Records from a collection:

######

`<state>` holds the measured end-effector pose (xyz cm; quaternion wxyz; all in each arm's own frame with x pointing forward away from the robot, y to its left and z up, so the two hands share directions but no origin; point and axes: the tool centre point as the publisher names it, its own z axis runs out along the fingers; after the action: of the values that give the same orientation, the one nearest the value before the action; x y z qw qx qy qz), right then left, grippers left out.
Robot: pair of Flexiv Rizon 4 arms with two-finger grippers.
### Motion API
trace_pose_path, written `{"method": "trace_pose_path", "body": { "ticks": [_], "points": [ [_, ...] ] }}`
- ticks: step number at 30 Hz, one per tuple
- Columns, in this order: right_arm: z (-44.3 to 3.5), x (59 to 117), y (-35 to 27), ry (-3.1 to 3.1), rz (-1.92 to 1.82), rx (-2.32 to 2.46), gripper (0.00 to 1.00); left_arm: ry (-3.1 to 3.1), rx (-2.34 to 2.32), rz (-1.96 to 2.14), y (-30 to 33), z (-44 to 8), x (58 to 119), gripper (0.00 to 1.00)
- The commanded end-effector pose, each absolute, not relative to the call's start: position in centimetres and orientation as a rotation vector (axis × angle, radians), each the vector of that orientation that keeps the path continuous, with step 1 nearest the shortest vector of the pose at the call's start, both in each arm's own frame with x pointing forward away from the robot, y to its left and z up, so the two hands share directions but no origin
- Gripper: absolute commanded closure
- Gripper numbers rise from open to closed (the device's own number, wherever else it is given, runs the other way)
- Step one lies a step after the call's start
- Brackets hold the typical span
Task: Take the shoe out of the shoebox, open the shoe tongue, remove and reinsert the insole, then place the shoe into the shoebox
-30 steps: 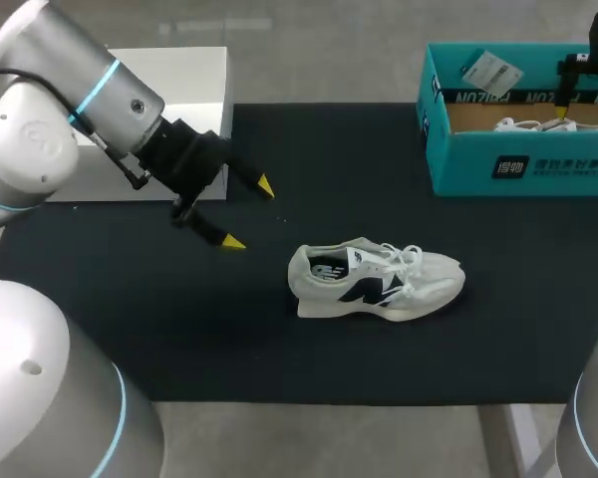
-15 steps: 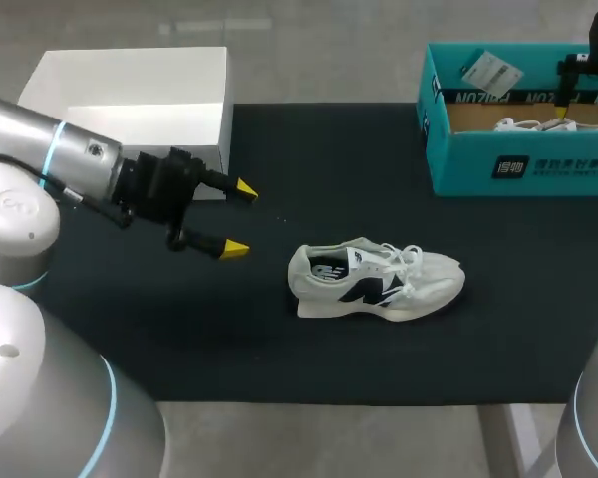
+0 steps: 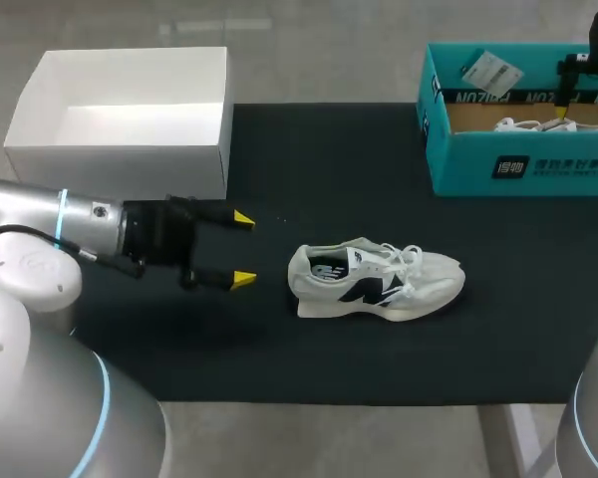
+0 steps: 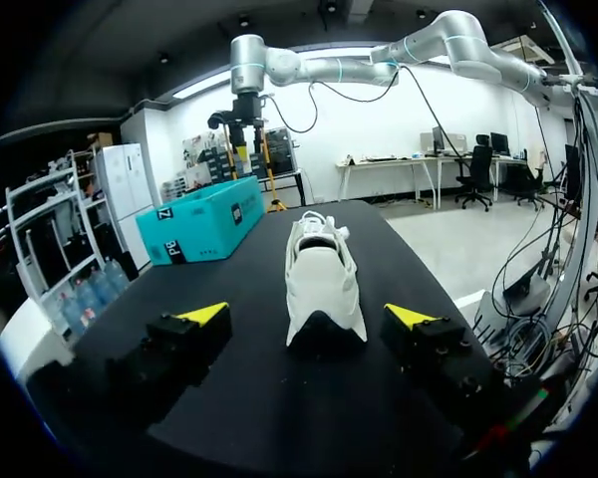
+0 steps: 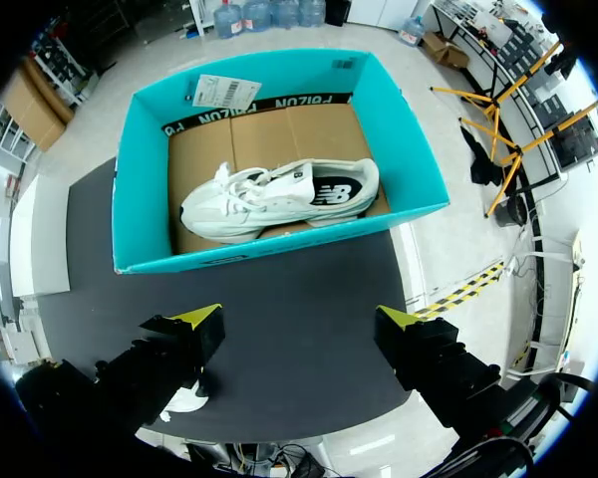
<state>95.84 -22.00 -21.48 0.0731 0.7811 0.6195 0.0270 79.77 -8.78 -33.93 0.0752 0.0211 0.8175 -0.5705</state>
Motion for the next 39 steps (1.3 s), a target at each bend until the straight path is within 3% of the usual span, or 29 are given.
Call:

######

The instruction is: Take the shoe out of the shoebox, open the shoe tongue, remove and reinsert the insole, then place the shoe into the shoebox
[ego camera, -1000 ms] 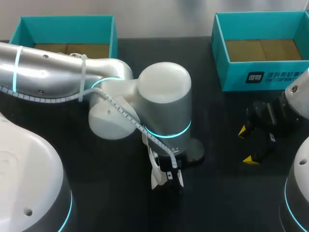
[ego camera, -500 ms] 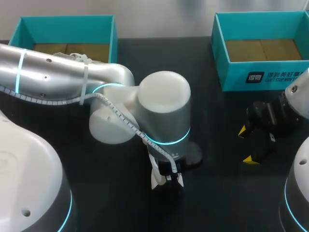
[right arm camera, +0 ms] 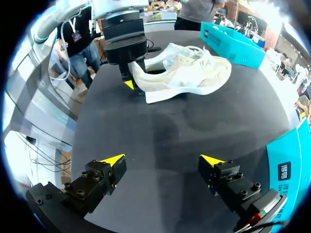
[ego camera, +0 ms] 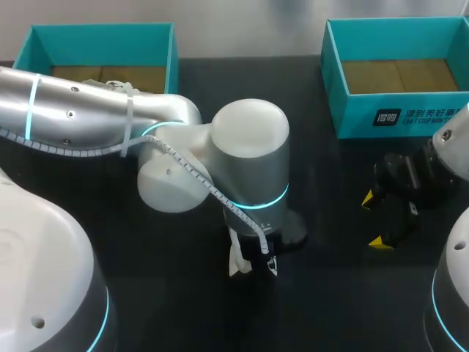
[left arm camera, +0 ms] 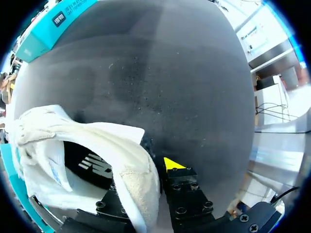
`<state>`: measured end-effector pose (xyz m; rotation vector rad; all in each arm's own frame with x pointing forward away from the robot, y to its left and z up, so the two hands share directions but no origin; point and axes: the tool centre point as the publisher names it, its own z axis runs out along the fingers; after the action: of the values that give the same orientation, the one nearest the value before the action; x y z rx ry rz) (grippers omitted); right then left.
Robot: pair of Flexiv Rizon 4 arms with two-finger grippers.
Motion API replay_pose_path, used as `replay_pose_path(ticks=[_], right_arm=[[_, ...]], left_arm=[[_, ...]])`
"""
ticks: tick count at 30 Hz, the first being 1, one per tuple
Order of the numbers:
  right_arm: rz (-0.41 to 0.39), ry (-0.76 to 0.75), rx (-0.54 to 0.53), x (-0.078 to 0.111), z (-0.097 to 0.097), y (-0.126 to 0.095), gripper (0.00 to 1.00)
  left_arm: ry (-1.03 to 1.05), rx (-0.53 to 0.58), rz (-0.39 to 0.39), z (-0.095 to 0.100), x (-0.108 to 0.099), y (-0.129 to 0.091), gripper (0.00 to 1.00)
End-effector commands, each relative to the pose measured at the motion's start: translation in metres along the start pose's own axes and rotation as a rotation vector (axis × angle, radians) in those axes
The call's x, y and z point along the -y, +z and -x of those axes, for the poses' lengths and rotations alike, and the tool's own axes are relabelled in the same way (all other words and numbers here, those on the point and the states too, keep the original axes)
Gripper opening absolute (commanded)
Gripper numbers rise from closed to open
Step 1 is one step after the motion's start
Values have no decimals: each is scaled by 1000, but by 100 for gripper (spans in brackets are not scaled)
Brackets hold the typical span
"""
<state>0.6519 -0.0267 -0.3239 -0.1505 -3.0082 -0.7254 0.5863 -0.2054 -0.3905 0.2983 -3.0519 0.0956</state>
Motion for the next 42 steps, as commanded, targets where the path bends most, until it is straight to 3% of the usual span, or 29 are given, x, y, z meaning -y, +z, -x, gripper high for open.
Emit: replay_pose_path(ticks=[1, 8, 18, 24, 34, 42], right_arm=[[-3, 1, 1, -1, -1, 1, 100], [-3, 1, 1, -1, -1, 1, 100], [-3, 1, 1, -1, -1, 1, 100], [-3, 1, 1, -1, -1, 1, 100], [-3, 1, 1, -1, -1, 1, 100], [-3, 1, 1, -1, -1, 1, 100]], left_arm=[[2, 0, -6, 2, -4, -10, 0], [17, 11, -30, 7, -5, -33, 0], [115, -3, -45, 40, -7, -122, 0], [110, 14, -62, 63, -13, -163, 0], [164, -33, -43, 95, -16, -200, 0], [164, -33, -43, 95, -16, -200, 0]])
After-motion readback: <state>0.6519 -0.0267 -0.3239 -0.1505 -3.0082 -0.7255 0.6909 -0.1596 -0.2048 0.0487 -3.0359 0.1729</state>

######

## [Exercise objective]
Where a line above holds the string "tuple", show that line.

## [Exercise answer]
- ticks: step number at 30 Hz, one per tuple
ticks: tick count at 30 Hz, the first being 1, one per tuple

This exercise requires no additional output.